EXERCISE GOAL — Return, from the data that follows, each line that holds the word "every".

[Stored items from a collection]
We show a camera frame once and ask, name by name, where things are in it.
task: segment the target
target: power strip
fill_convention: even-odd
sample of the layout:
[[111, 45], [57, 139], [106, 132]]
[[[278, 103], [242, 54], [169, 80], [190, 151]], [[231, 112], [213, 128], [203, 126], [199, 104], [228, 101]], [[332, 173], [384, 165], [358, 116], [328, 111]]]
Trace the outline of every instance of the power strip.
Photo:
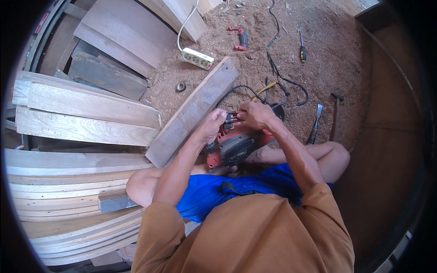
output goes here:
[[214, 58], [197, 52], [191, 48], [184, 48], [182, 50], [182, 59], [205, 70], [209, 70], [214, 62]]

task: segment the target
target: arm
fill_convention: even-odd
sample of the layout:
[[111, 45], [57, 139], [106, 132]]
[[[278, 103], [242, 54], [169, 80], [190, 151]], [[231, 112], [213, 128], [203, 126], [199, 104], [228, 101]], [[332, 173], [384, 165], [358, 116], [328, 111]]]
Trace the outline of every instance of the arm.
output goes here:
[[241, 105], [241, 109], [247, 113], [240, 113], [238, 118], [246, 120], [254, 129], [267, 129], [275, 136], [304, 195], [314, 185], [325, 183], [316, 159], [276, 117], [270, 106], [249, 102]]
[[187, 189], [190, 173], [199, 153], [205, 145], [215, 140], [225, 119], [226, 112], [217, 108], [203, 120], [158, 180], [152, 203], [163, 202], [177, 206]]

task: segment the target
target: yellow cable
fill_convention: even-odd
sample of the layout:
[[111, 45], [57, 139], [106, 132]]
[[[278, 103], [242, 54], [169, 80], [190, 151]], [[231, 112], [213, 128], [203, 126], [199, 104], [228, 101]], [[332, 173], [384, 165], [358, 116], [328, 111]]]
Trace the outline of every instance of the yellow cable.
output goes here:
[[[269, 88], [271, 88], [271, 87], [274, 87], [275, 85], [276, 85], [276, 82], [273, 82], [273, 83], [267, 85], [266, 87], [264, 87], [263, 89], [261, 89], [260, 91], [258, 91], [257, 95], [259, 96], [262, 92], [264, 92], [265, 90], [267, 90], [267, 89], [269, 89]], [[252, 102], [255, 102], [256, 100], [257, 100], [257, 97], [255, 96], [251, 101], [252, 101]]]

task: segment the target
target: dirt floor
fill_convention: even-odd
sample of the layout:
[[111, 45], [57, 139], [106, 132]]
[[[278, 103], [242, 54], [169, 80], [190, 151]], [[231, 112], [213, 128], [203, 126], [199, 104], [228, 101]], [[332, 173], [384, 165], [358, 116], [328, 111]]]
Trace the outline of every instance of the dirt floor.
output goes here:
[[[270, 82], [279, 80], [273, 75], [266, 55], [266, 47], [276, 35], [277, 28], [268, 10], [272, 1], [245, 2], [247, 6], [237, 9], [235, 3], [238, 2], [230, 1], [231, 9], [225, 14], [221, 10], [226, 7], [226, 2], [209, 11], [205, 14], [208, 32], [201, 36], [198, 43], [181, 41], [180, 46], [212, 56], [215, 64], [225, 56], [231, 56], [240, 73], [235, 85], [246, 84], [258, 91], [264, 87], [266, 77]], [[329, 140], [335, 104], [330, 93], [334, 92], [345, 98], [341, 103], [339, 142], [346, 149], [351, 149], [354, 145], [366, 113], [369, 92], [368, 85], [363, 82], [366, 79], [362, 69], [361, 38], [359, 26], [354, 19], [354, 15], [362, 10], [362, 7], [346, 0], [336, 3], [333, 0], [281, 0], [276, 1], [272, 8], [279, 21], [280, 34], [270, 47], [269, 53], [281, 74], [303, 85], [309, 94], [305, 105], [295, 106], [304, 100], [304, 93], [296, 86], [286, 85], [291, 97], [284, 106], [284, 123], [302, 142], [306, 141], [311, 131], [318, 103], [323, 105], [323, 111], [316, 144]], [[298, 56], [299, 21], [307, 49], [305, 64], [301, 63]], [[246, 52], [234, 50], [234, 45], [239, 43], [239, 37], [236, 31], [229, 31], [228, 26], [246, 29], [249, 40], [249, 49]], [[161, 111], [164, 126], [208, 73], [209, 71], [182, 62], [176, 48], [151, 73], [150, 78], [154, 79], [158, 74], [158, 79], [141, 101], [145, 102], [146, 98]], [[182, 93], [175, 90], [180, 81], [187, 83], [187, 89]], [[237, 110], [241, 103], [252, 97], [250, 90], [240, 88], [229, 95], [220, 107], [227, 111]], [[270, 103], [283, 98], [284, 93], [279, 87], [270, 89]]]

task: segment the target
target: white power cord
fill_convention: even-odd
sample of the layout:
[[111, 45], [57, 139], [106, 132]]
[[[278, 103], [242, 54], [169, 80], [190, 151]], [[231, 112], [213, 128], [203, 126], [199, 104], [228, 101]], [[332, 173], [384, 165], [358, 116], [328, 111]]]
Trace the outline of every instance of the white power cord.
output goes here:
[[182, 26], [180, 27], [179, 33], [177, 34], [177, 48], [179, 48], [179, 50], [181, 52], [182, 52], [182, 49], [180, 48], [180, 45], [179, 45], [180, 34], [181, 34], [182, 30], [184, 29], [185, 24], [188, 22], [188, 20], [191, 18], [191, 16], [194, 14], [194, 12], [197, 10], [197, 6], [198, 5], [199, 5], [199, 0], [197, 0], [196, 5], [194, 6], [193, 11], [190, 13], [190, 15], [187, 17], [187, 19], [185, 19], [185, 22], [182, 24]]

RESULT FOR THIS EXERCISE —
Trace the outline of every instance of the power strip.
Trace the outline of every instance of the arm.
Trace the outline of every instance of the yellow cable.
Trace the outline of every instance of the dirt floor.
Trace the outline of every instance of the white power cord.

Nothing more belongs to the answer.